希望我没有完全离开 - 欢迎评论和矛盾。

举个例子,让我们计算sin(x) ,其中x = single(2^24-1) ,在有效位( M = 0)之后没有零。 这简化了发现B ,因为B2/pi的前116位组成。 由于x具有24位的精度和116位的B ,因此产品

 y = x * B 

将根据需要具有92位精度。

链接文章的第3部分描述了如何以足够的精度执行此产品; 在我们的例子中,相同的算法可以与大小为11的块一起使用来计算y 。 作为一个苦差事,我希望我没有明确地这样做,而是依靠Matlab的符号数学工具箱。 这个工具箱为我们提供了vpa函数,它允许我们以十进制数字指定数字的精度。 所以,

 vpa('2/pi', ceil(116*log10(2))) 

将产生至少116位精度的2/pi的近似值。 因为vpa只接受其精度参数的整数,所以我们通常不能精确地指定数字的二进制精度,所以我们使用次优的。

以下代码根据本文以single精度计算sin(x)

 x = single(2^24-1); y = x * vpa('2/pi', ceil(116*log10(2))); % Precision = 103.075 k = round(y); f = single(y - k); r = f * single(pi) / 2; switch mod(k, 4) case 0 s = sin(r); case 1 s = cos(r); case 2 s = -sin(r); case 3 s = -cos(r); end sin(x) - s % Expected value: exactly zero. 

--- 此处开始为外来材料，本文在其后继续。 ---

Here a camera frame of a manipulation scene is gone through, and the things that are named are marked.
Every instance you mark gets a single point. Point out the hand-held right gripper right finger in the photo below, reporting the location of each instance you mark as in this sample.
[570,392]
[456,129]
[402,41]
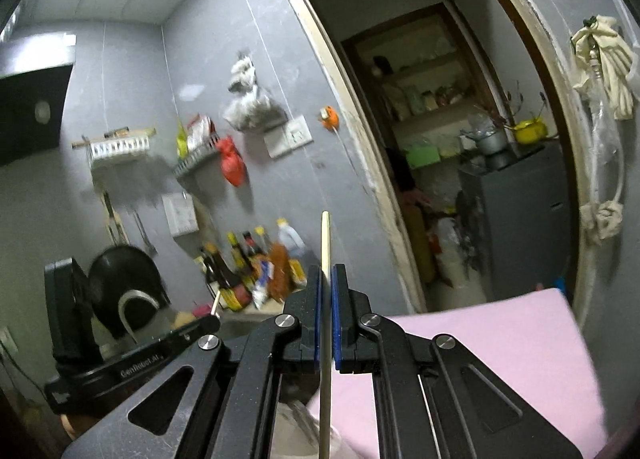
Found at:
[336,324]

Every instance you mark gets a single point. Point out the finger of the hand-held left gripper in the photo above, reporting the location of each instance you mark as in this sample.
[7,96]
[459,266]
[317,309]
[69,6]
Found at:
[200,326]

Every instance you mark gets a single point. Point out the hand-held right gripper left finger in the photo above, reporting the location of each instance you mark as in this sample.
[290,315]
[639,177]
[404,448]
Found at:
[316,324]

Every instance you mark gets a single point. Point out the white utensil holder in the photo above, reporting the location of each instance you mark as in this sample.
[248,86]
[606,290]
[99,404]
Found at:
[300,426]

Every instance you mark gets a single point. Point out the person's left hand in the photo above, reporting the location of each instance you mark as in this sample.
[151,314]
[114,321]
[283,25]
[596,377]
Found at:
[80,424]

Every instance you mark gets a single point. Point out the pink sponge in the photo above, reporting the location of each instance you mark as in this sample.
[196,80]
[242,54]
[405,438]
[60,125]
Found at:
[201,311]

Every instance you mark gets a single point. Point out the dark pump bottle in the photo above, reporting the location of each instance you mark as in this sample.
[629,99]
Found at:
[222,274]

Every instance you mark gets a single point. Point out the orange packet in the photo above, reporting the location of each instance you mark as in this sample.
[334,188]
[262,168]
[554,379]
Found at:
[280,274]

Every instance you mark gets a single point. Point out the blue white packet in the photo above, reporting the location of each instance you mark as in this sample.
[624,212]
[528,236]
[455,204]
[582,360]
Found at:
[262,286]

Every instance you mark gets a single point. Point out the steel faucet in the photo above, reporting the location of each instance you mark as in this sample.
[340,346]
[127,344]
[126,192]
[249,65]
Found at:
[132,296]

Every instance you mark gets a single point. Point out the black pan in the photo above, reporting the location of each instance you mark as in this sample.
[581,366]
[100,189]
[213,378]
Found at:
[130,274]

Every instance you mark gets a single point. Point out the dark bottle yellow cap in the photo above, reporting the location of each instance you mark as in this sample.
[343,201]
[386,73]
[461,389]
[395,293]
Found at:
[239,259]

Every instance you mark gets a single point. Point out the cooking oil jug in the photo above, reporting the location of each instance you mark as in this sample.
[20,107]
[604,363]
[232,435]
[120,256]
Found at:
[291,244]

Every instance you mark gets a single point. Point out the dark bottle red cap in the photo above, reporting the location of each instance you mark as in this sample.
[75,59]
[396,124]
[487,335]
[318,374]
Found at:
[251,246]

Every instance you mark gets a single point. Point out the slim bottle yellow cap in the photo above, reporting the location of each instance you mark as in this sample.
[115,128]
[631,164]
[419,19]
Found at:
[262,241]

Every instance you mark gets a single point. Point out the hanging metal ladle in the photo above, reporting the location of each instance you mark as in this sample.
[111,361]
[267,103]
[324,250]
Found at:
[144,234]

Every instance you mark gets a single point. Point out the hanging wooden tool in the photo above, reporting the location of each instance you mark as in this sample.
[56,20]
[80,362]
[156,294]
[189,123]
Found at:
[115,219]

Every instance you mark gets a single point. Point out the white sack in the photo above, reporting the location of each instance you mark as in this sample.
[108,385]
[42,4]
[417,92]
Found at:
[462,264]

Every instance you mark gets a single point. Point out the pink floral cloth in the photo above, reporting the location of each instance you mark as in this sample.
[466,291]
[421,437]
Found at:
[475,364]

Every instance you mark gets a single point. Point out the red plastic bag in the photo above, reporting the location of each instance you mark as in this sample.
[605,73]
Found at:
[232,164]

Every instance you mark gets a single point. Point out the yellow green packet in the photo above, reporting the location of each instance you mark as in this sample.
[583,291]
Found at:
[182,141]

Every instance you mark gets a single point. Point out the green box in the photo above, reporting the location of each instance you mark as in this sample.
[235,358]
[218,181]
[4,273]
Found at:
[422,157]

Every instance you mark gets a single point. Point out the red white packet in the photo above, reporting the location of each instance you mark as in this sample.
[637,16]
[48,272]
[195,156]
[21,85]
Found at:
[201,131]

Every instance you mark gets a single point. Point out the grey cabinet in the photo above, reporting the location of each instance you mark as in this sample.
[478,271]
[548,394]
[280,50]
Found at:
[515,224]

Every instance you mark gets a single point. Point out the wooden shelf unit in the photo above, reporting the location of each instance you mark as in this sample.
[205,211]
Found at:
[425,119]

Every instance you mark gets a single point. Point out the clear plastic bag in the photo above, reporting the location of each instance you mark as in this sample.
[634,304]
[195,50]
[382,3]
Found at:
[255,109]

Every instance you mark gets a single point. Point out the black range hood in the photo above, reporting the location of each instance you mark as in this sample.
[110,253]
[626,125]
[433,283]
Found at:
[30,104]

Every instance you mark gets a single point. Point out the steel pot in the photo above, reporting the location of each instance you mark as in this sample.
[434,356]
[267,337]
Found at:
[487,143]

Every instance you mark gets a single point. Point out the dry plant twigs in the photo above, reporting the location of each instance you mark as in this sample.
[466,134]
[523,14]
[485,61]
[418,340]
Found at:
[515,106]

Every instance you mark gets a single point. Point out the cream rag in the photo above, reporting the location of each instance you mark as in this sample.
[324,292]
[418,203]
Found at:
[602,219]

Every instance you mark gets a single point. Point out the cream rubber gloves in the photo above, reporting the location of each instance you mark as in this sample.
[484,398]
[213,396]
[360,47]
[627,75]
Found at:
[612,69]

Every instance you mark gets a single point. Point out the grey wall shelf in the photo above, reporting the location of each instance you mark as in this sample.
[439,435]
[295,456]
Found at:
[197,161]

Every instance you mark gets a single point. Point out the white wall switch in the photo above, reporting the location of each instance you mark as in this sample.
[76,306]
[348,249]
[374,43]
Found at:
[277,144]

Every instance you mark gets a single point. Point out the white door frame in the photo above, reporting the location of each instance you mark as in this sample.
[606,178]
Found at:
[350,139]

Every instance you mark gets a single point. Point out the white wall basket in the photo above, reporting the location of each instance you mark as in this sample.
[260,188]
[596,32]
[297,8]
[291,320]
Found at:
[120,149]

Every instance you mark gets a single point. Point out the white wall socket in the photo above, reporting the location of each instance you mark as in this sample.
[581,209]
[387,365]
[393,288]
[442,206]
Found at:
[300,131]

y的精度是使用Mathematica获得的,结果certificate它是比Matlab更好的数值工具:))

libm

这个问题的另一个答案(之后已被删除)引导我在libm实现,虽然它在双精度数字上工作,但是非常彻底地遵循链接的文章。

请参阅文件s_sin.c以获取包装器(链接纸中的表2显示为文件末尾的switch语句), e_rem_pio2.c用于参数减少代码(特别感兴趣的是包含第一个396 hex-的数组 -数字2/pi ,从第69行开始)。